Women and people of color have lost more income to rising inequality than white men, Hanauer and Rolf note. At the same time, however, they write that white “non-college educated men have the slowest wage growth in every demographic category.” This slow growth is because white men have lost income to “their largely white male counterparts in the top 1 percent who have captured nearly all of the income growth for themselves.” In other words, the rich are getting richer at the expense of everyone else. While the moneyed elite were dangling shiny objects, scapegoating Black and brown people, denigrating immigrants, and financing studies to convince us that poor people are the problem, they were concurrently securing policies that cut taxes primarily for the rich and profitable corporations, deregulated industry, weakened unions and attacked voting rights. This and more allowed the rich to amass even more wealth and power.

The overwhelming will for change is apparent. When the Democratic primaries began in earnest in 2019, Sens. Elizabeth Warren and Bernie Sanders called for a wealth tax, a position that would have been a political death knell just a decade or more ago. Polling shows the public supports increased taxes on the wealthy. Democratic presidential nominee Joe Biden is calling for an increase in the corporate tax rate, a rollback of the Trump tax cuts for households with income over $400,000, and an expansion of the Child Tax Credit. And this summer, as activists took to the streets to demand justice for George Floyd and a fundamental change to policing, there were concurrent calls for economic justice.

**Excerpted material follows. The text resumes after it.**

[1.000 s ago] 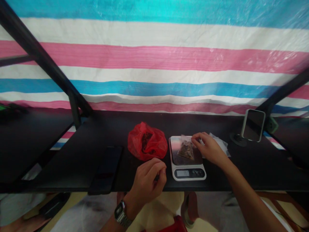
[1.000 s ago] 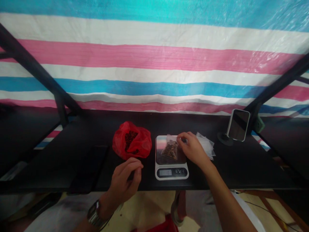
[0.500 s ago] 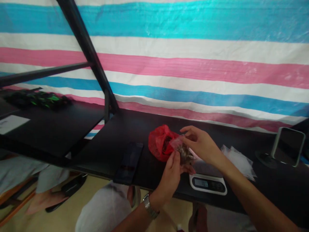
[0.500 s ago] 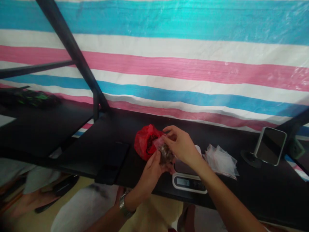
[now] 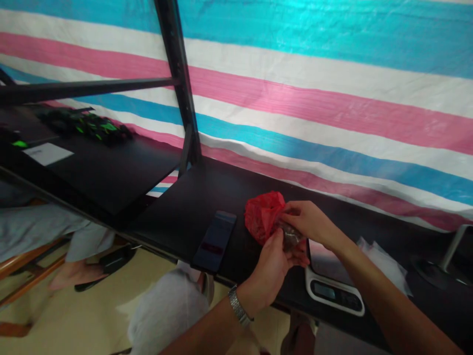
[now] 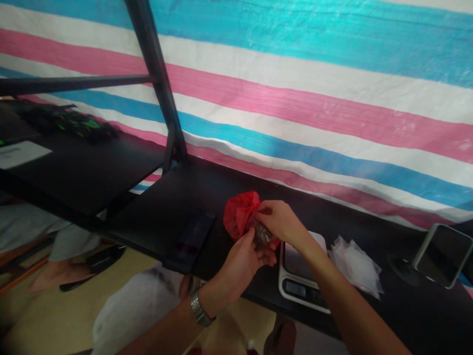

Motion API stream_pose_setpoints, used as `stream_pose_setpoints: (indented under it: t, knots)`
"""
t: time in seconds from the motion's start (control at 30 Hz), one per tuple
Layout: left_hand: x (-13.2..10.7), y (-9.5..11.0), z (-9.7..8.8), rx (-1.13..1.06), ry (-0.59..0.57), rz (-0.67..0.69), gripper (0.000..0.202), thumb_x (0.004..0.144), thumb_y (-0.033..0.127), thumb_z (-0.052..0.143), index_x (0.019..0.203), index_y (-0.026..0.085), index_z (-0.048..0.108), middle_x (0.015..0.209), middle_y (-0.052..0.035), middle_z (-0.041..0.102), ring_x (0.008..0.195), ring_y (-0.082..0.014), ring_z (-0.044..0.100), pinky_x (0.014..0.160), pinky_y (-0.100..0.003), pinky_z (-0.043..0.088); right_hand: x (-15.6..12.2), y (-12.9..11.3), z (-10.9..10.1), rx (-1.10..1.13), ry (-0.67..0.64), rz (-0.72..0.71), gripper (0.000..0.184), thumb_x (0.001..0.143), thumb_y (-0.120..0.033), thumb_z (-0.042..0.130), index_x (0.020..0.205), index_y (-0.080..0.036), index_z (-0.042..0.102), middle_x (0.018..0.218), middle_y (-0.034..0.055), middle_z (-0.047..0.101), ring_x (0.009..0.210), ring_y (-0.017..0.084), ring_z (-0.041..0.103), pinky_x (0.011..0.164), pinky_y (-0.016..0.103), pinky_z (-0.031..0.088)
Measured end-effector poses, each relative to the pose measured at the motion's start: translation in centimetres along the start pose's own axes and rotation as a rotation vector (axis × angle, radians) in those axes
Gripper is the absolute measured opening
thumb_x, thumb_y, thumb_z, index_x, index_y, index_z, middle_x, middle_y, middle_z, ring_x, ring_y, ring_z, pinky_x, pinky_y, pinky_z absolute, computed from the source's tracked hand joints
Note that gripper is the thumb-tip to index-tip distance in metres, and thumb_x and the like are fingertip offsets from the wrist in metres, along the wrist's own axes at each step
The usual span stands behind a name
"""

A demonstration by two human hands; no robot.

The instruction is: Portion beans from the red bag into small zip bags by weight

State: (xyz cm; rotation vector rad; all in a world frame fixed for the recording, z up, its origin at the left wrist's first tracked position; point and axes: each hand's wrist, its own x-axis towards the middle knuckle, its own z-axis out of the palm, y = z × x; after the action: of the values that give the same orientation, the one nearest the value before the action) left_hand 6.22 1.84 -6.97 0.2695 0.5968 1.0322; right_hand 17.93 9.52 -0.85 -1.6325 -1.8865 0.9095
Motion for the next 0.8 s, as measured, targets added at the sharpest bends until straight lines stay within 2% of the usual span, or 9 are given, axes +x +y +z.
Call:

Turning this outcry into transformational policy will not be easy. The well-funded opposition remains and has created a political infrastructure that works to their advantage. The 2017 Trump-GOP tax law is a shining example. The law (which primarily benefited the wealthy and corporations) was more unpopular than past tax increases, but federal lawmakers on a party-line vote enacted it anyway at the behest of their wealthy donors.

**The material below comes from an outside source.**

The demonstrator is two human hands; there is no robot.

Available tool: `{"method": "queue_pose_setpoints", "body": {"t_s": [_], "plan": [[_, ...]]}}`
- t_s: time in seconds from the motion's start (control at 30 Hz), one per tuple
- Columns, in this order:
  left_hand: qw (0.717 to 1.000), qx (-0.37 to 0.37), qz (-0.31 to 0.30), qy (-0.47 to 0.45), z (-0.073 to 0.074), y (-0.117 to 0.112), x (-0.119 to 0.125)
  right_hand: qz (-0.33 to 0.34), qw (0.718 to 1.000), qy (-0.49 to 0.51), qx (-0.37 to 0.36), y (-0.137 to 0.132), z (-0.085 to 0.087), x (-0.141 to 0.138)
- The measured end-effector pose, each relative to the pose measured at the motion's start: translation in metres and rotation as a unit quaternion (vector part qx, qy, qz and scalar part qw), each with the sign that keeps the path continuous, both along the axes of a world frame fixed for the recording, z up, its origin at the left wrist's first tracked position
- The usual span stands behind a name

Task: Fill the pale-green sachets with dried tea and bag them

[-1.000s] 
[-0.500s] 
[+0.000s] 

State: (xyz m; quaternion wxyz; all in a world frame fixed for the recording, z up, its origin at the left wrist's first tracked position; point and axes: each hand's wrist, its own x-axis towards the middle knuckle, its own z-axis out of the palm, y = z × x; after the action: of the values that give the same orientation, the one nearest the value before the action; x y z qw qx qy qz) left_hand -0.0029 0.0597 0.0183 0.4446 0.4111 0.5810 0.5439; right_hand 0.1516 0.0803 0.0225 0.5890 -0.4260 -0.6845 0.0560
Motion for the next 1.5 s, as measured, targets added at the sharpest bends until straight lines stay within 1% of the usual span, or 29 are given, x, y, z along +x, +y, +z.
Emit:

COVID-19 shifted the substance of our political discourse and underscored the precarious economic foundation on which many of us sit. The $2.2 trillion CARES Act and two other COVID-19-related bills provided a needed infusion of government spending during the most acute phase of the crisis. Government action prevented millions of families from facing foreclosure or eviction; prevented a dramatic increase in poverty with direct cash payments to individuals and dependents and a $600 weekly boost in benefits to unemployed workers; and provided temporary paid sick leave protection for workers.

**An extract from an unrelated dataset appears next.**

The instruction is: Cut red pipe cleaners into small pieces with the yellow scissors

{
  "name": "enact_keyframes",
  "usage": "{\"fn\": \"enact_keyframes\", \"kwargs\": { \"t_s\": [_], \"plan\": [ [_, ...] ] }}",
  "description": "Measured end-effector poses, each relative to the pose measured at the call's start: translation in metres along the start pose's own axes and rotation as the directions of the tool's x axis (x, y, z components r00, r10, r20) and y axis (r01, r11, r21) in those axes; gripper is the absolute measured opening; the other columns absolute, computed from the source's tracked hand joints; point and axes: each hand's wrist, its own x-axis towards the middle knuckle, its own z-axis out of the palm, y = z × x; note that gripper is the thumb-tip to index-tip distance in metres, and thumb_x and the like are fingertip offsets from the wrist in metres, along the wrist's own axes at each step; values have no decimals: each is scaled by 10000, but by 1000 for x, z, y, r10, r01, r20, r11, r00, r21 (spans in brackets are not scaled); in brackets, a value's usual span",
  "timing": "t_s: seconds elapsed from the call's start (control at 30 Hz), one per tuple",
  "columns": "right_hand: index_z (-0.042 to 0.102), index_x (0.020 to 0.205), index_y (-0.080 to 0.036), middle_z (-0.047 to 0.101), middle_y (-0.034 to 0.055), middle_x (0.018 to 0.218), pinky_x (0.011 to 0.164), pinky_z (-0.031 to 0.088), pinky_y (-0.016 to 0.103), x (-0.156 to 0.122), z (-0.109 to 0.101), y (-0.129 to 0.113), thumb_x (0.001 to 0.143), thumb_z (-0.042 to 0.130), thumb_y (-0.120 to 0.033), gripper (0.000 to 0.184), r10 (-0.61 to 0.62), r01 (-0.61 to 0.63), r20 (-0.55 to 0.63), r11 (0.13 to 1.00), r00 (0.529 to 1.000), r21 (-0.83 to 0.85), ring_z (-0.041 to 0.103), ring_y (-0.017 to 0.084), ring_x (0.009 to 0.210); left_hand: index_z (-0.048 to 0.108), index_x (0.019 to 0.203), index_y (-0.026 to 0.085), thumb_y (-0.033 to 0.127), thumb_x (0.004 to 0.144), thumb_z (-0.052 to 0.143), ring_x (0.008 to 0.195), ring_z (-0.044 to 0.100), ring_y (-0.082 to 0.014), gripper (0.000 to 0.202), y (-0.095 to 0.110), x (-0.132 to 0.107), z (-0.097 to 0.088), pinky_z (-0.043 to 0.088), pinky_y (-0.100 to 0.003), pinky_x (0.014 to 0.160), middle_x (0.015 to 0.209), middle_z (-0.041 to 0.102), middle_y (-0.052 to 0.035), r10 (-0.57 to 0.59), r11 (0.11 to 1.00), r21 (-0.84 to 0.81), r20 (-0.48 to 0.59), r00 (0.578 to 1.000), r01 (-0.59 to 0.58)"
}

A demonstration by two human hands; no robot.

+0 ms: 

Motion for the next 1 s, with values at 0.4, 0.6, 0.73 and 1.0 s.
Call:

Those benefits have now expired, and GOP leaders are resisting another robust package that will help those who are struggling most. The policy debate over whether and how to provide additional relief during this crisis is not singularly about this moment. It’s about the role of government—how and for whom it works. The CARES Act, despite some of its giveaways to corporations, demonstrated that bold government intervention can improve outcomes for the public. We need another bold response to the current economic crisis to mitigate the economic damage for families and communities. That response must be race-forward and target those whose economic advancement has been and continues to be hindered by public policies and social practices. In the long-term, we need a critical mass to ignore the shiny objects and unite behind demanding our government fundamentally reorder its policy priorities.

Public policies contributed to widening economic inequality. And, despite elite opposition, public policies can provide remedies to address it.